◆ How to complete this task ◆
Copy only what runs from the line containing "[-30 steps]" through the end of the material below, line for line, with both ends included.

◆ Dataset excerpt ◆
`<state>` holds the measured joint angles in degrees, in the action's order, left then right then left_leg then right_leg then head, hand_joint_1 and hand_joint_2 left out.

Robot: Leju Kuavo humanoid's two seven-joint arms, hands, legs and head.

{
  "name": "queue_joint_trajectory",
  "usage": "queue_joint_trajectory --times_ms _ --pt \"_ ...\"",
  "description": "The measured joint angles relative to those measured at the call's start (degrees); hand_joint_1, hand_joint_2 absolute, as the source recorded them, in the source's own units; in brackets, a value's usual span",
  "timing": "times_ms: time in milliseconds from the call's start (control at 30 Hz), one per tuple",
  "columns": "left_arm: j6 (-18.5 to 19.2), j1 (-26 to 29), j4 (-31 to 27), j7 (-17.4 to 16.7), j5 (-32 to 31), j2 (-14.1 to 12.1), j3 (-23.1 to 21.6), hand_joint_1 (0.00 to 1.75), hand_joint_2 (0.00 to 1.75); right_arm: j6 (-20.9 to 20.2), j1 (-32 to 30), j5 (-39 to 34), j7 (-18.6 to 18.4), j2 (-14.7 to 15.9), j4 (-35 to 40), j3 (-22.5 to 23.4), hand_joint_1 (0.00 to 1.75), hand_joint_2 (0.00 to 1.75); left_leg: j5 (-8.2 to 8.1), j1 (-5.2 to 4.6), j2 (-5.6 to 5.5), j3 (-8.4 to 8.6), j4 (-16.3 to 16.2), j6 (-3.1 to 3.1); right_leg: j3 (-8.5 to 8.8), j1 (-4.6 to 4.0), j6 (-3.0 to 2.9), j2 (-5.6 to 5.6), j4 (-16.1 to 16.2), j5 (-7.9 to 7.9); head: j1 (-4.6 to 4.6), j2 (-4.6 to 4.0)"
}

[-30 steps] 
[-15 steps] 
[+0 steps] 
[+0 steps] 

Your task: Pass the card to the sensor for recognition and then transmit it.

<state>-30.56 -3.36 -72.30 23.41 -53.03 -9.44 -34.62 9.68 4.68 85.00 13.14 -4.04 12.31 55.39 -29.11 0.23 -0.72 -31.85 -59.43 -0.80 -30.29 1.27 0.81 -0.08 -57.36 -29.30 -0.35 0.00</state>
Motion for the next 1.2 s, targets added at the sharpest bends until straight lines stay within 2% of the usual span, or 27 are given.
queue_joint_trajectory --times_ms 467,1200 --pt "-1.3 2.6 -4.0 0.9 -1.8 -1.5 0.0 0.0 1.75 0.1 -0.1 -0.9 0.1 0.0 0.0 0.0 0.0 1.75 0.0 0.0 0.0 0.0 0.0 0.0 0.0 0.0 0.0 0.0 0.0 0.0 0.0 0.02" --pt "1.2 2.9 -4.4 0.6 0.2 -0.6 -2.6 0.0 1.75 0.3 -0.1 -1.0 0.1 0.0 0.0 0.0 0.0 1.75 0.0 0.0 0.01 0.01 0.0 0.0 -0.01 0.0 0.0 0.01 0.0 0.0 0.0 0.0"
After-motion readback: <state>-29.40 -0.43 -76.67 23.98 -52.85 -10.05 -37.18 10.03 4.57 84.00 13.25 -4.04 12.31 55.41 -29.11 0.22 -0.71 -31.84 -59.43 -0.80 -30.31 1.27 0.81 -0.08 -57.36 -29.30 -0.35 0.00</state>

◆ Response to this task ◆
[-30 steps] 
[-15 steps] 
[+0 steps] 
[+0 steps] 

Your task: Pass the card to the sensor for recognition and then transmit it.

<state>-30.56 -3.36 -72.30 23.41 -53.03 -9.44 -34.62 9.68 4.68 85.00 13.14 -4.04 12.31 55.39 -29.11 0.23 -0.72 -31.85 -59.43 -0.80 -30.29 1.27 0.81 -0.08 -57.36 -29.30 -0.35 0.00</state>
Motion for the next 1.2 s, targets added at the sharpest bends until straight lines stay within 2% of the usual span, or 27 are given.
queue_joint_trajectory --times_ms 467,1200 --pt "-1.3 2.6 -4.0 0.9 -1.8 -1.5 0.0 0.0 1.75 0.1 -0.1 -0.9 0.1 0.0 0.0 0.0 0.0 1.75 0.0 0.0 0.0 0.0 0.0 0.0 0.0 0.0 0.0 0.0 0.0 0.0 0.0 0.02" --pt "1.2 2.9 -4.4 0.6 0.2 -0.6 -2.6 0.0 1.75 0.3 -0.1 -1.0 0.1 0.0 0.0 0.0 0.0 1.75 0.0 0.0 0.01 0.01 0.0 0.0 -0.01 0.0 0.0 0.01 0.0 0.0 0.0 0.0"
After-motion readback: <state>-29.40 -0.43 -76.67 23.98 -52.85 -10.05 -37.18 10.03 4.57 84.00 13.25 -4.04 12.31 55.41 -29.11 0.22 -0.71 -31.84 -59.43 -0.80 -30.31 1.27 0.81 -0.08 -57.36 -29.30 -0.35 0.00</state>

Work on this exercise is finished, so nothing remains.